■ **Exercise instructions**
Return an exact transcript of the material below from the line containing "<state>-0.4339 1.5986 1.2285" through its final line, and no other lines.
**** Data section ****
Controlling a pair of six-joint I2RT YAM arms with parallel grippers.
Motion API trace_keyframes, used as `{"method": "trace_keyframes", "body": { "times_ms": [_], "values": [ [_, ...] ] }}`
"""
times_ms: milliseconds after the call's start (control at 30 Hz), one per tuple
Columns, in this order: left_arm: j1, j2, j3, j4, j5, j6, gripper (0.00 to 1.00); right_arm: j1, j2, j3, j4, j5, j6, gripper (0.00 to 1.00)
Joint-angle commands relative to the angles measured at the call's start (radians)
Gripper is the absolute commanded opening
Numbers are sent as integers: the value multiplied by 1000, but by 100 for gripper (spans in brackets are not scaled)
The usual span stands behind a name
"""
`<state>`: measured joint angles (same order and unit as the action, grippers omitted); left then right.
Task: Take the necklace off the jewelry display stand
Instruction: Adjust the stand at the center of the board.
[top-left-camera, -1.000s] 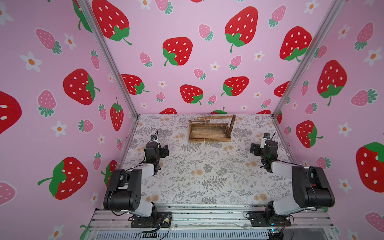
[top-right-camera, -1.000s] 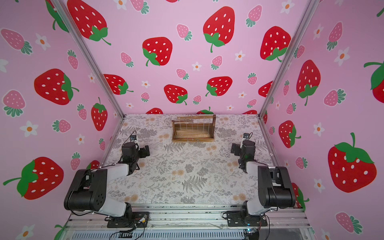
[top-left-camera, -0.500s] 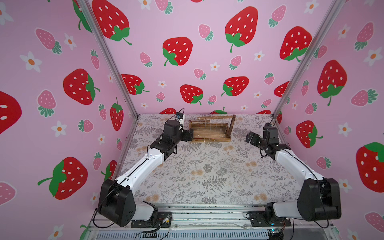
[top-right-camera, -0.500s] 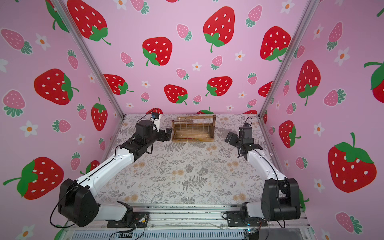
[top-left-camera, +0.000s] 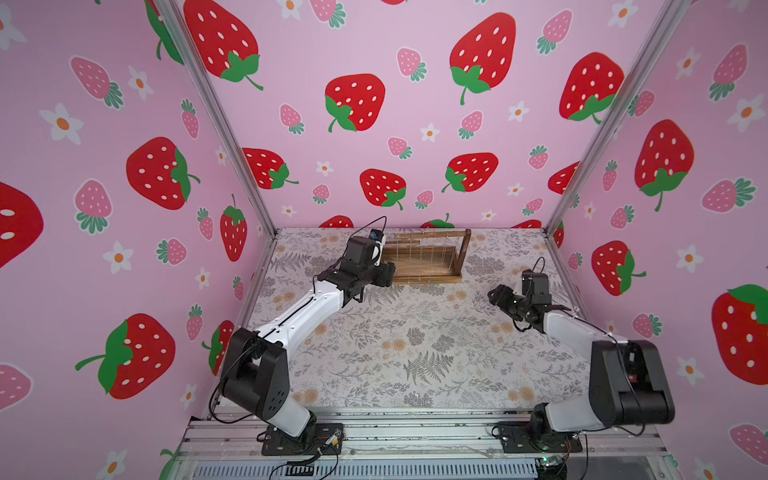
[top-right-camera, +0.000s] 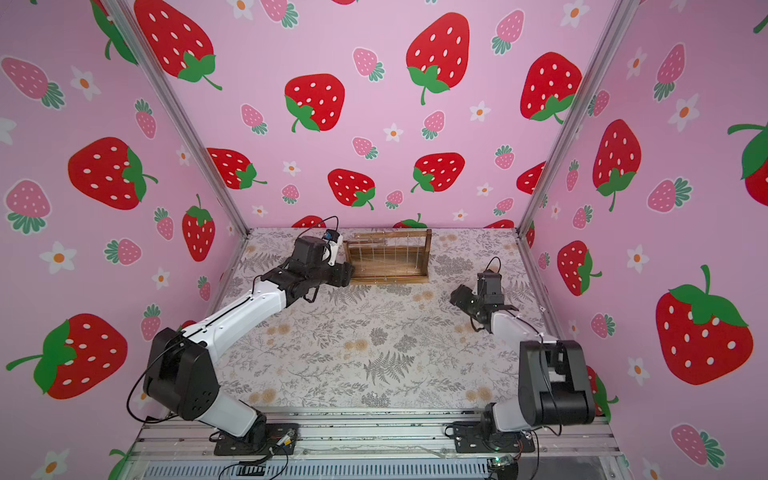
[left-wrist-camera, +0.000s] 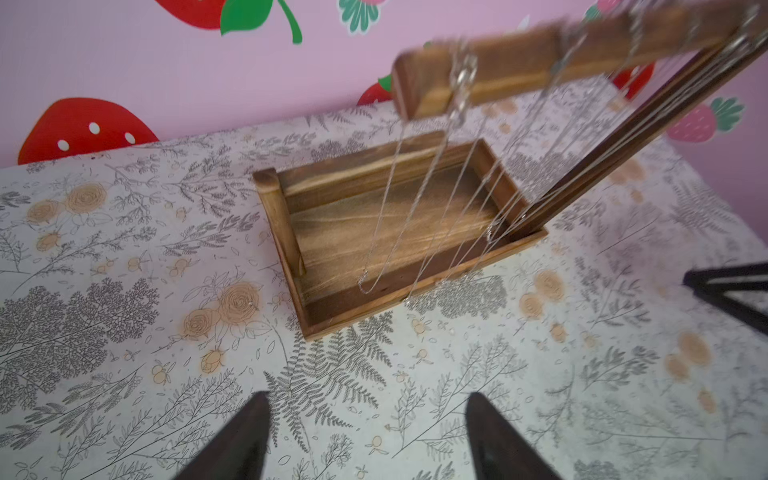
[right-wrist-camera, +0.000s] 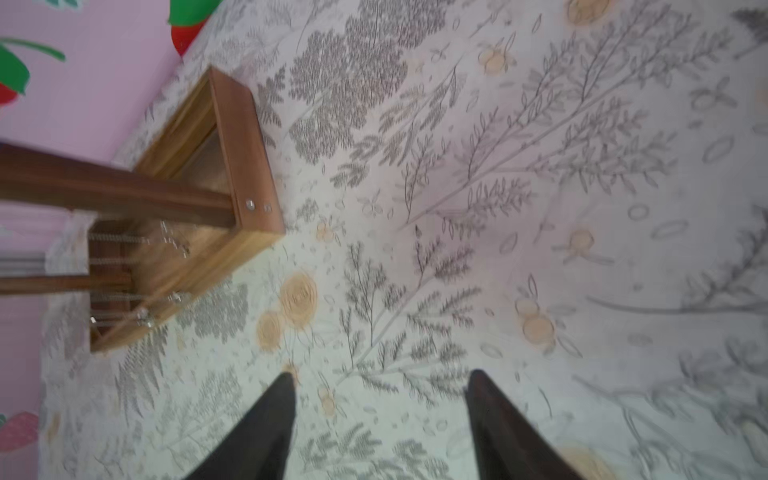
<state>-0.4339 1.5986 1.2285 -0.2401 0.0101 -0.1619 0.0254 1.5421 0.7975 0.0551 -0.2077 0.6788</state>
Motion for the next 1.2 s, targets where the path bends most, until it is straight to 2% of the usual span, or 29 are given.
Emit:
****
■ **Exercise response**
<state>-0.4339 1.5986 1.2285 -0.2401 0.0101 -0.1619 0.0254 1.5421 0.7975 0.0551 -0.2077 0.6788</state>
Motion for the next 1.2 s, targets where the path bends most, until it is straight to 2% of the usual span, or 29 are given.
Emit:

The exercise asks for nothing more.